→ **What this task involves**:
Below is a listing. Set down exactly the lines from the one containing "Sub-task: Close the" through the one containing "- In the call", both ends included, and leave out the rest.
- Opening Delimiter -
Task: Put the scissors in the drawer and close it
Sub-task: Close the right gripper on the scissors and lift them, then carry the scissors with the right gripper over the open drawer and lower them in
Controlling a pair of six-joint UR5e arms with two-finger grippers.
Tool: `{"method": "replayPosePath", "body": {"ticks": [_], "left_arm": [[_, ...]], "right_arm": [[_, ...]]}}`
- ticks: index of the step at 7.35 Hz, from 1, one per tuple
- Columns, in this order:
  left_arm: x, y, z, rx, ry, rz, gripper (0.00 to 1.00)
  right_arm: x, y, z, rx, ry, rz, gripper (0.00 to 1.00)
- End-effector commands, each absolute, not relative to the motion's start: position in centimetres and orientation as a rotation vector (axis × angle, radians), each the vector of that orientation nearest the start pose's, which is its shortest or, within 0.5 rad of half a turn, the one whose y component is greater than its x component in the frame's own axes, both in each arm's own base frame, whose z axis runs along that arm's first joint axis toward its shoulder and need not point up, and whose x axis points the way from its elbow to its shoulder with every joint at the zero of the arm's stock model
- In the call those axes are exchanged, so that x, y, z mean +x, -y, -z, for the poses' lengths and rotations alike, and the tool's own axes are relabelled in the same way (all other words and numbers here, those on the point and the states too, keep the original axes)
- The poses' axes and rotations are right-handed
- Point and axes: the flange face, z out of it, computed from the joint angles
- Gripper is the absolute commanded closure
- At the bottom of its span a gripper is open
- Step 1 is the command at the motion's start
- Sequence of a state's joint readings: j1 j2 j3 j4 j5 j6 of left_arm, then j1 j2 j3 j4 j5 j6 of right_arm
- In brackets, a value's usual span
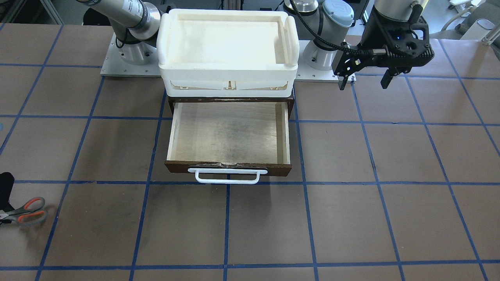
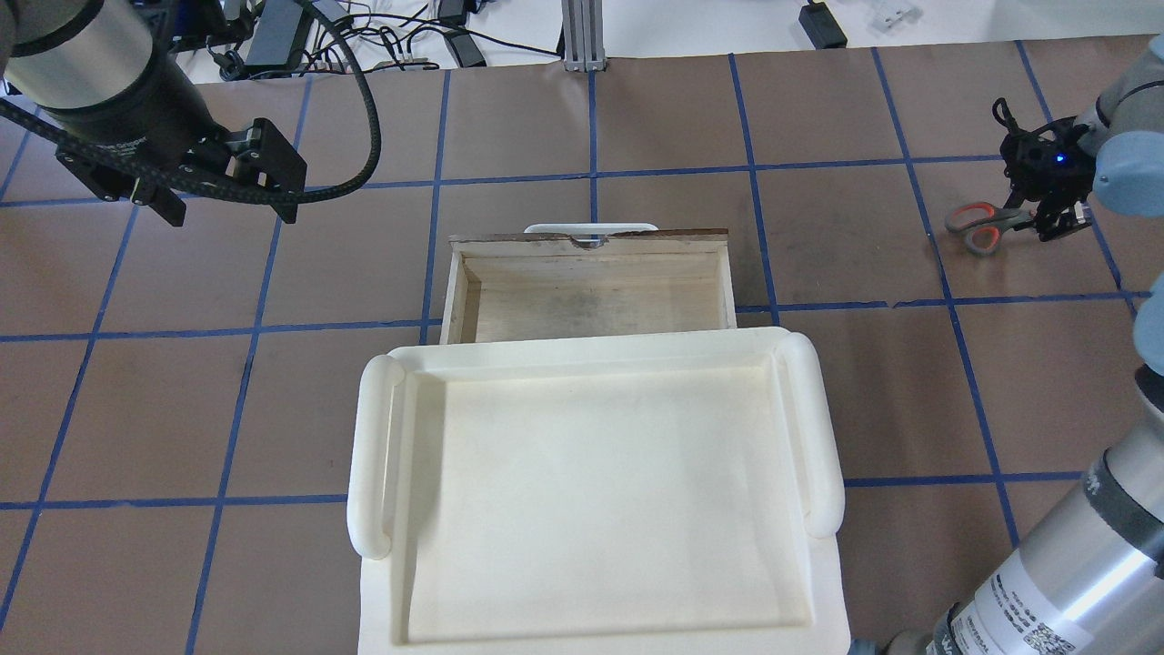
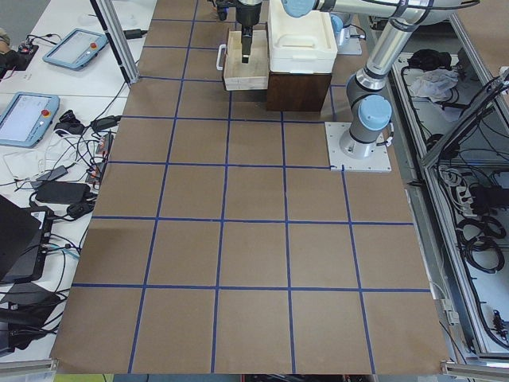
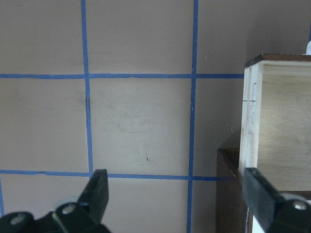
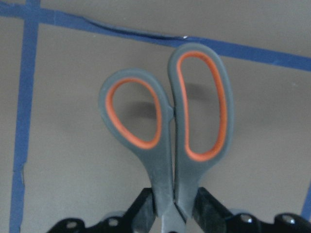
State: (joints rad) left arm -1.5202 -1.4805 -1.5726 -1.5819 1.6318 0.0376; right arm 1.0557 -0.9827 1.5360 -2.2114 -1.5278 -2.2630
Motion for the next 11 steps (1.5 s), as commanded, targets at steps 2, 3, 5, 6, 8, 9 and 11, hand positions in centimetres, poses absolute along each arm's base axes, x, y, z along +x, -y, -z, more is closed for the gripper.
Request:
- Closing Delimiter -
→ **The answer**:
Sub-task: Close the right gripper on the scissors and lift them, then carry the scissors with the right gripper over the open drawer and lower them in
Controlling a pair of six-joint UR5e arms with two-finger grippers.
Tool: `{"method": "replayPosePath", "body": {"ticks": [_], "left_arm": [[_, ...]], "right_arm": [[_, ...]]}}`
- ticks: index of the step at 7.35 Hz, from 1, one per tuple
- Columns, in this order:
  left_arm: x, y, z, rx, ry, rz, gripper (0.00 to 1.00)
  right_arm: x, y, z, rx, ry, rz, gripper (0.00 to 1.00)
- End-effector commands, each absolute, not relative to the motion's start: position in centimetres and orientation as a rotation vector (axis × angle, radians), each the vector of that orientation nearest the start pose's, which is its shortest or, within 0.5 rad of half a turn, the one whose y component is greater than its x component in the frame's own axes, both in each arm's own base frame, whose z axis runs along that arm's first joint axis toward its shoulder and need not point up, and whose x axis points the way from its elbow to its shoulder with every joint at the zero of the arm's stock model
- In the call those axes are exchanged, so that x, y, z mean +x, -y, -z, for the poses' lengths and rotations alike, and the tool's own axes are relabelled in the same way (all other words and numbers here, those on the point and the states too, keep the original axes)

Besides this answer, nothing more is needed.